Get the smart plug configuration

Note: If you are using the exact same smart plug model that I am and you do not care how I got the Bluetooth parameters, you can skip this section.

To get the parameters for the smart plug, install a Bluetooth scanner. I use BLE Scanner (which is available for both Android and iOS).

To get the smart plug’s information, start a scan and connect to the MAC address that you found when you set up the smart plug.

You configure the Bluetooth device through characteristics, which are grouped into services. Services and characteristics, as well as descriptors, are collectively called attributes. The list of Bluetooth generic attributes (GATT) is available here. When I wrote this tutorial, there was no generic attribute for a smart plug, so it has to be in a custom service (one with a much longer identifier). The Switchmate smart plug has two custom services and many read/write attributes. We can rule out the attributes that take more than a single byte, and by testing the remaining ones, we can discover the two relevant attributes:

Service Attribute Meaning
0xA22BD383-… 0xA22B0090-… Top plug
0xA22BD383-… 0xA22B0095-… Bottom plug

The ellipses (…) for the service and the two attributes are EBDD-49AC-B2E7-40EB55F5D0AB. The same suffix appears for all the other attributes of the service.

Write the JavaScript program to control the smart plugs

To control the smart plugs, download this program. Use these steps:

  1. Download the program (the command is all one line).

  2. Run the program. Note that to control Bluetooth, this program needs to be running as root.

    sudo nodejs 11_app.js

    The top plug turns on or off each second. The bottom one does it every 0.99 seconds. Every time a plug’s status changes, you hear a ticking sound from the relay. At first, the two sounds happen at almost the same time, but as time passes, the time difference increases.

Let’s look at the source code. The first line loads the Noble library. As is usual in Node.js programming, you access the library through an object; in this case, the variable noble.

var noble = require("noble");

These lines specify the Bluetooth attributes, both service and characteristics.

var devTypeID = "ebdd49acb2e740eb55f5d0ab";

var plugService = "a22bd383" + devTypeID;

The characteristics are stored in an associative array.

var plugChars = {
  "top": "a22b0090" + devTypeID,
  "bottom": "a22b0095" + devTypeID

The Bluetooth scanning commands expect to get attributes as arrays (regular integer indexed ones, not associative arrays). This line creates a one-item array for the service.

var plugServices = [plugService];

Getting the characteristics from an associative array into a normal array is a bit more complicated.

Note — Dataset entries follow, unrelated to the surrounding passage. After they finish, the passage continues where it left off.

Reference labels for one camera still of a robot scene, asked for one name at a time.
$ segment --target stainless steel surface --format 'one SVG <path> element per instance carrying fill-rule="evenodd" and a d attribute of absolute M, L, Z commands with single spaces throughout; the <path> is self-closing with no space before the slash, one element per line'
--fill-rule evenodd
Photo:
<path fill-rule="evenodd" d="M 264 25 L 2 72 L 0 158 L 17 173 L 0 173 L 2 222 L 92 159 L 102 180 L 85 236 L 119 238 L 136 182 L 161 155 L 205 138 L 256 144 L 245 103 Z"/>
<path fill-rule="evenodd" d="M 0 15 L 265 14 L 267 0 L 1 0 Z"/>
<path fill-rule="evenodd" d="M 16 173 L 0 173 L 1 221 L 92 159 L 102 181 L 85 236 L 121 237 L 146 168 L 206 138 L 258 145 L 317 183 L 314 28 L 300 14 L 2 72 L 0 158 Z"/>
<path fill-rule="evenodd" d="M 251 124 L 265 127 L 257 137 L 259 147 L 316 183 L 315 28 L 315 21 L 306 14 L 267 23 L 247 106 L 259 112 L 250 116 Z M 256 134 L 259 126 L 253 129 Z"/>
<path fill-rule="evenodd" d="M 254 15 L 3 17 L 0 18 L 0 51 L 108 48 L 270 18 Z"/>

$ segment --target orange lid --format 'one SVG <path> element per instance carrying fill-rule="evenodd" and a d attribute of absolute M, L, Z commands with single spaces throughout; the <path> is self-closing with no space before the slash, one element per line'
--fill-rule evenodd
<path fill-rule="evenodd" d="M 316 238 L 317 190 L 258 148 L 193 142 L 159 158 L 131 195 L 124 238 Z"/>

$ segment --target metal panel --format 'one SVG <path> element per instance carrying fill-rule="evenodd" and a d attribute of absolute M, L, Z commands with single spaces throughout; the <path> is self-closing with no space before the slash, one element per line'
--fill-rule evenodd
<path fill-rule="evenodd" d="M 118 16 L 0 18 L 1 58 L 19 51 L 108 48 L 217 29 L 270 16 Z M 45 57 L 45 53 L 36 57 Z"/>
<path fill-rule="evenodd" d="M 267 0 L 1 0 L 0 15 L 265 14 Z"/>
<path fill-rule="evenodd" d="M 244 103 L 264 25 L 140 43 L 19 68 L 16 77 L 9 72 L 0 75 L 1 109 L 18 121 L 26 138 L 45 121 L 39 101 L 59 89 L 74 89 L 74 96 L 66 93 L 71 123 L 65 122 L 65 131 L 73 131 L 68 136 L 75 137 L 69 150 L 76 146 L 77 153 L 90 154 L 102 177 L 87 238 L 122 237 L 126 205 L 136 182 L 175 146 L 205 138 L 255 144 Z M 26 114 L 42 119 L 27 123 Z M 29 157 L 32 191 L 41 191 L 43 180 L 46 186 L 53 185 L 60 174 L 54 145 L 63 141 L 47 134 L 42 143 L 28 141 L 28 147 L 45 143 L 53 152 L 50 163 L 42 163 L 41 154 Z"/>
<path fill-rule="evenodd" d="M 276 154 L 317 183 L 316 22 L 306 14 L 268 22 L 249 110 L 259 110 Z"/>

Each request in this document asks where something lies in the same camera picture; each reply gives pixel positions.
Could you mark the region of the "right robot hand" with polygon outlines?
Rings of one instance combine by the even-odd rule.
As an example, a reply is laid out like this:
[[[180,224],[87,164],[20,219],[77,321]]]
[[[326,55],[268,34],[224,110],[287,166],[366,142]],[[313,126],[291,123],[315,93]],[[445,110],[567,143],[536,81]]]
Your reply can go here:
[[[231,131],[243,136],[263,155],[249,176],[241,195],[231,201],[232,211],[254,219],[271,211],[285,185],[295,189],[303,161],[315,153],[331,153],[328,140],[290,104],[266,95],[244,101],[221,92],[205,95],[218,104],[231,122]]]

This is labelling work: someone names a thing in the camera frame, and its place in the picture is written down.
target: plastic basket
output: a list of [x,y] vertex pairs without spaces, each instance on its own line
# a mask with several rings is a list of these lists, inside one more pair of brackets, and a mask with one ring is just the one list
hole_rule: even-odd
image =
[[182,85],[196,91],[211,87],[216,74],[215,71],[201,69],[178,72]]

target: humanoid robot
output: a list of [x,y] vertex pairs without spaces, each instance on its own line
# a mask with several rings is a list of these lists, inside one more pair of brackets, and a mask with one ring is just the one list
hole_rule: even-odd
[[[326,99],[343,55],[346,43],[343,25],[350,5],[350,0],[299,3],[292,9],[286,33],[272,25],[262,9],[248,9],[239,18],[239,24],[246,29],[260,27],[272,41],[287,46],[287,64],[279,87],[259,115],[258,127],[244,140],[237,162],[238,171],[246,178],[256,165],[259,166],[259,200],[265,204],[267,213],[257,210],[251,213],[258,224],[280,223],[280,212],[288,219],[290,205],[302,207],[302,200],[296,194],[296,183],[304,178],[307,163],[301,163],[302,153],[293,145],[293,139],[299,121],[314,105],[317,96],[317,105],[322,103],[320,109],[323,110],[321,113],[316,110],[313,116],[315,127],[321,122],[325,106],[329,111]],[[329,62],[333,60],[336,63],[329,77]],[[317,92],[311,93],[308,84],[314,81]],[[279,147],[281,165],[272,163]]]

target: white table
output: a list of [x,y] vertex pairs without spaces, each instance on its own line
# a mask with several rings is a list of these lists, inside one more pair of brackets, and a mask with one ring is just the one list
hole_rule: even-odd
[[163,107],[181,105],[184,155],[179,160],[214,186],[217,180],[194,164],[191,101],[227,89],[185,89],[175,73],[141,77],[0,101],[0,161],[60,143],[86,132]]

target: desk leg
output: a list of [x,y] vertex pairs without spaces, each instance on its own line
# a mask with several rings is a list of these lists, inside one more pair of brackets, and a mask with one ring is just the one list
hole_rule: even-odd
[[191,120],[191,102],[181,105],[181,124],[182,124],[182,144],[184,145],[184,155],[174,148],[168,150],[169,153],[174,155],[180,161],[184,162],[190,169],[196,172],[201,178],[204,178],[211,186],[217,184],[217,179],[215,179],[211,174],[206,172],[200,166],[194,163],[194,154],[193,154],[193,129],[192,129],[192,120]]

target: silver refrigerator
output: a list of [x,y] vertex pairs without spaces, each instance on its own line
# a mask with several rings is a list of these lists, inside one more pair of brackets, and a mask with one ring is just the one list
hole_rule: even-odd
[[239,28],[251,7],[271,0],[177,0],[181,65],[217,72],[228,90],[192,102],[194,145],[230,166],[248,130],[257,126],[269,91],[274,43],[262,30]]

First, we use Object.keys to get an array for the keys of associative array. With the previous definition, this provides us with the array [“top“, “bottom“].

Next, we use the map function. The parameter to this function is itself a function, one that gets applied to every item in the array sequentially. In this case, if we call the function f(), the result is [f(“top“), f(“bottom“)]. The function is k => plugChars[k]. This function looks up the key in the associative array and returns the corresponding value, the universally unique identifier (UUID) of the characteristic. This gives us an array with all the characteristics.

var plugCharacteristics =
  Object.keys(plugChars).map(k => plugChars[k]);

The plugAPI variable contains the objects for the characteristics that we can read and write. It starts as an empty associative array.

var plugAPI = {};

This function reads the status of a plug and runs a callback function with it. It receives two inputs, the discovered plug characteristic and a callback function. After reading the plug characteristic’s current value, it runs the callback with a Boolean value (true if the plug is turned on, false if it isn’t).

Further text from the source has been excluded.